Captain Sexton – now I hear his name proper – is just as flamed up now as the major and he don’t like the major’s high tone not one bit. I come all the way out from Boston to help my corporal and speak for him and I ain’t on trial here. I never said you was, says the president. God damn it, says the major, that just what it feel like. And bangs his right hand on the table. The papers and the glasses jump. Who was this other man that went witness against you? says the president and Major said some damn German called Sarjohn. Oh, says the captain, I know that man, is it Henry Sarjohn you mean? Yes, says the major. Henry Sarjohn is lieutenant of scouts at Fort Leavenworth, he says, why, I think I will call him. So Captain Sexton pulls the plug on proceedings till Sarjohn can be called. Good holy Jesus.
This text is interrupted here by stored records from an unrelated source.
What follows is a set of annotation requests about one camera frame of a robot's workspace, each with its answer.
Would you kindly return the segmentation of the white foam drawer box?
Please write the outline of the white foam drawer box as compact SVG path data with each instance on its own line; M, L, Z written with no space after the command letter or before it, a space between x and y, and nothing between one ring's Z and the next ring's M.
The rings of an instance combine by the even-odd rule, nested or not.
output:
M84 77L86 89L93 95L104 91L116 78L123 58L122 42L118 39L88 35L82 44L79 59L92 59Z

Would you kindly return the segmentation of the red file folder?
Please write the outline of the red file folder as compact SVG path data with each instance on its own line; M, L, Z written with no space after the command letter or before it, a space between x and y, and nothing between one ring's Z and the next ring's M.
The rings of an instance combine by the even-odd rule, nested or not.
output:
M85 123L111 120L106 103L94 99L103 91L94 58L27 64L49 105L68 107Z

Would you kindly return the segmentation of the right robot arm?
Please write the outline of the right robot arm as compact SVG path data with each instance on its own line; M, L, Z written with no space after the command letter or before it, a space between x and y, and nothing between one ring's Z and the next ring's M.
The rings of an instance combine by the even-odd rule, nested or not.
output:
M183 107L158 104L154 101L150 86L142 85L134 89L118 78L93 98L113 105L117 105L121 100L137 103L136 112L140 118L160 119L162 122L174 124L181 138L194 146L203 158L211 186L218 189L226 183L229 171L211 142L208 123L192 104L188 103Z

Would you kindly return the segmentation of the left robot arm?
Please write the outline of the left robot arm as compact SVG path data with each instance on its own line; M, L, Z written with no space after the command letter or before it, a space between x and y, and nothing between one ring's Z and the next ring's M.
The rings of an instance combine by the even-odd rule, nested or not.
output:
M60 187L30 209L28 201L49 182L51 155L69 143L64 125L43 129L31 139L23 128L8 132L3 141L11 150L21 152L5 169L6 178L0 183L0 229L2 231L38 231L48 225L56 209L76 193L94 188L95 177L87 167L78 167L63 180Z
If the president had called Beelzebub I couldn’t of been more alarmed. One man on God’s earth I didn’t want putting eyes on me was that Sarjohn. Why in the name of tarnation did he have to be in the damn fort? I guess he could of been a hundred miles away and still called. Tarnation. So I’m
eating soup and shitting it out another few days. A man can have noble thoughts and they roosting there in his head like a row of birds but life sure don’t like to contemplate them sitting there. Life’s gonna shoot them birds. Then they have everyone back including the German. Henry Sarjohn is a lieutenant now by God and they say the scouts is mostly half-breeds around here with Irish fathers and Indian mothers. That’s suppose to be amusing but I just don’t find it so. Major Neale don’t attend which I am told is his right as a retired officer and then the president asks Sarjohn his side of the story and what the hell happened to Sowell. So the little German tells us what happened which was, he don’t know. They got up a case against Major Neale and the major was detained and then Sowell was found killed and then the case was thrown back by the court. That’s all he knowed about it. Then he looks at me as hard as a rook. He puts his head in real close. God damn it – I nearly spake aloud though I am forbid. For that man’s breath smells of things that are dead. And then he says, and that’s the man that killed Captain Carlton. Who? says the president, real surprised. Captain Starling Carlton, I seen it, says the German, and I been keeping an eye out this long time. I knew I’d know him when I seen him plain, and there he is. This weren’t good for the temperature of the court and it weren’t good for me. I am took back to the cells while they goes on talking I guess and then in a few days another charge is laid against me and this time it was of murder. The court believed me guilty of the charge. That’s what they said.